Probably most of us have used a file compression program like Zip, gzip (or GIF and JPEG for images and mpeg-variants (eg. DivX), quicktime for video) in order to fit more files in the available space. In this project, you will be implementing at least one of the types of compression listed above.
But this is not true for other kinds of files. For example, the human eye cannot detect certain kinds of changes in images. So, you can lose some detail in an image - compressing it much more - and no-one will care. In some cases, you might notice it, but maybe the degradation in the image is not such a big deal.
The main data structure that in the requirement is the Huffman tree. This is a binary tree which is built bottom up (kind of like an uptree for union-find). Information on the Huffman tree (as well as the LZW algorithm, JPEG and other compression stuff) can be found in the Resources section.
Before delving into writing your own hash tables, heaps, sort algorithms, or other such stuff, make sure you check your language's libraries (C++: STL, Java: JFC) for implementations that you can use. You may use any data structure you like (either your own previous code, new code, or code from a library), but the code for the compression algorithms themselves should be your own. Basically, use your common sense and you'll be fine.

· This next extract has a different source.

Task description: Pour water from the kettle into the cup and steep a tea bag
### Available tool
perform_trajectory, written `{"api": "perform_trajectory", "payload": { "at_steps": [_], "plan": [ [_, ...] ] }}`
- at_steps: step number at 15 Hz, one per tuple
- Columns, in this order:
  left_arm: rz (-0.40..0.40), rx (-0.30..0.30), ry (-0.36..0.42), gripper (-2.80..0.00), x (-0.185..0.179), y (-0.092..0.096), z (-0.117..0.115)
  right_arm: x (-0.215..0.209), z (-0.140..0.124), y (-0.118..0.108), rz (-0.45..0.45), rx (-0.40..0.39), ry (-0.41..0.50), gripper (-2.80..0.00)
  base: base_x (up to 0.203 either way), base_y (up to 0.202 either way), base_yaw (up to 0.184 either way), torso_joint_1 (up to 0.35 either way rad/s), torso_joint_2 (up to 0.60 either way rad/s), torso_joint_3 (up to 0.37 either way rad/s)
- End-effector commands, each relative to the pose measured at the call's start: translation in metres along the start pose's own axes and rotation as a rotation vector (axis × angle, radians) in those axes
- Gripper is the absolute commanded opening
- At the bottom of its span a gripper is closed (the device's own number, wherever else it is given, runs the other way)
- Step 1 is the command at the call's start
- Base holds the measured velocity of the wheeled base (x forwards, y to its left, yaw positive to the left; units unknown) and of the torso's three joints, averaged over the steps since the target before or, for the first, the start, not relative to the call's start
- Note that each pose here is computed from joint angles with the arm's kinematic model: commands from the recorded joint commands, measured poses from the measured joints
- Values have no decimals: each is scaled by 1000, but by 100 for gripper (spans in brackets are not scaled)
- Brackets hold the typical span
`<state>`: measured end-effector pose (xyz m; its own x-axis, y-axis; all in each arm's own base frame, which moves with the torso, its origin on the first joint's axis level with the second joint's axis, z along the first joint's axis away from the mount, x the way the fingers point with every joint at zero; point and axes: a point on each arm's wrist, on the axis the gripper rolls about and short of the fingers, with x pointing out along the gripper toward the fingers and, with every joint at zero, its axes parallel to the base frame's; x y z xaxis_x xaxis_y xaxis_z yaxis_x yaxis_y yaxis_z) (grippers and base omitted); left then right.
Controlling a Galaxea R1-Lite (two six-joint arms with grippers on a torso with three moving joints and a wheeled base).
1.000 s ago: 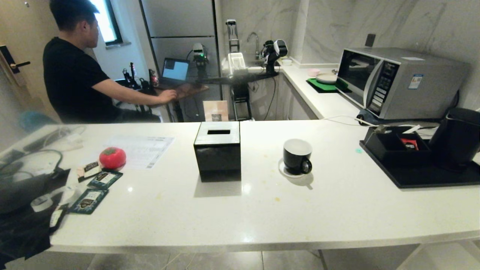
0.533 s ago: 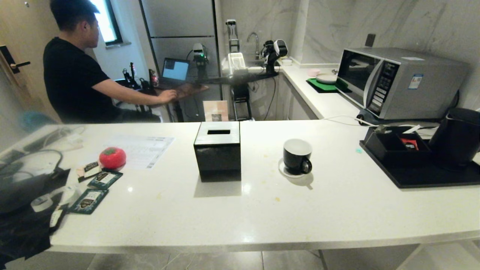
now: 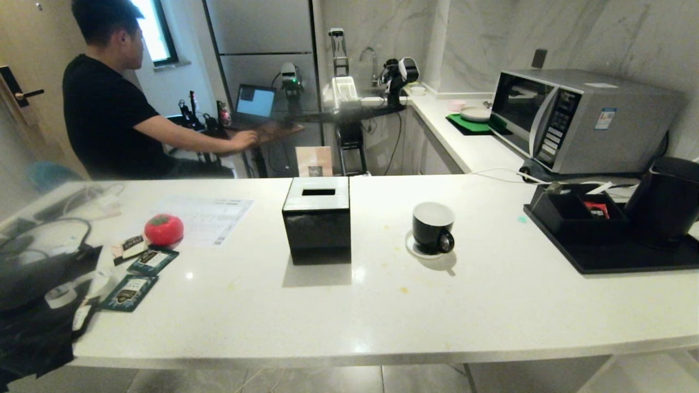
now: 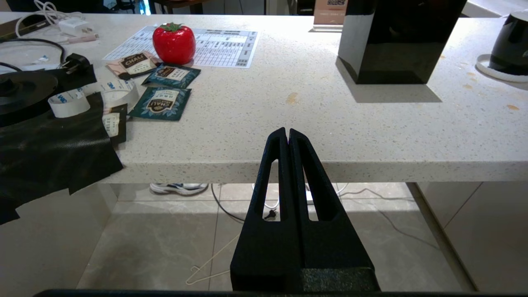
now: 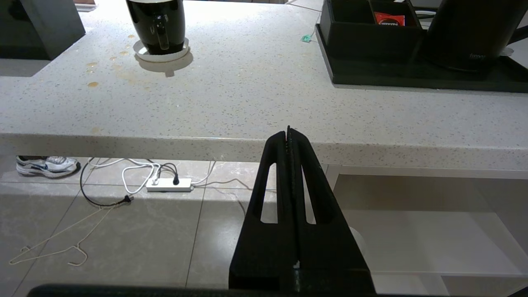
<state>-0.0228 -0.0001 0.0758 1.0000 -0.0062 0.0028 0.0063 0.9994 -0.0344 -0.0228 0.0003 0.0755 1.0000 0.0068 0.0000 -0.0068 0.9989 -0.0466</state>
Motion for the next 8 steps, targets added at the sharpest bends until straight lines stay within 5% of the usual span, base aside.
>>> {"api": "perform_trajectory", "payload": {
  "at_steps": [1,5,8],
  "plan": [
    [0,-1,0,-280,0,0,0,0,0,0,1,-1,1,-280,0,0,0,0,0,0],
    [-2,1,0,-280,0,0,0,0,0,0,1,-1,1,-280,0,0,0,0,0,0],
    [0,1,0,-280,0,0,0,0,0,0,1,-1,1,-280,3,-119,0,2,2,0]
  ]
}}
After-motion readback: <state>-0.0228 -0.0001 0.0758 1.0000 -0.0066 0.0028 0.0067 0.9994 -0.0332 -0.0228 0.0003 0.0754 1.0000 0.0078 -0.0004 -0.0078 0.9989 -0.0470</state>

There may be some decisions you'll need to make. For example, in static Huffman Encoding, you need to store your Huffman Tree in the resulting compressed file to be able to decode it later. There are many different ways of storing the trees; how efficient is your method? As there are many optimizations for these algorithms, you should try to make yours as fast as possible. Remember, algorithmic improvements will usually yield the largest speed-ups, but implementation smartness is also an issue (don't pass copies of huge data structures around all the time). Try to balance the two.
When you've gotten your program working, try your compression program on a variety of data, and see how well it works. Try at least some GIF files (in the case of JPEG, try compressing gifs that have been converted to bitmaps). How well does this work and why?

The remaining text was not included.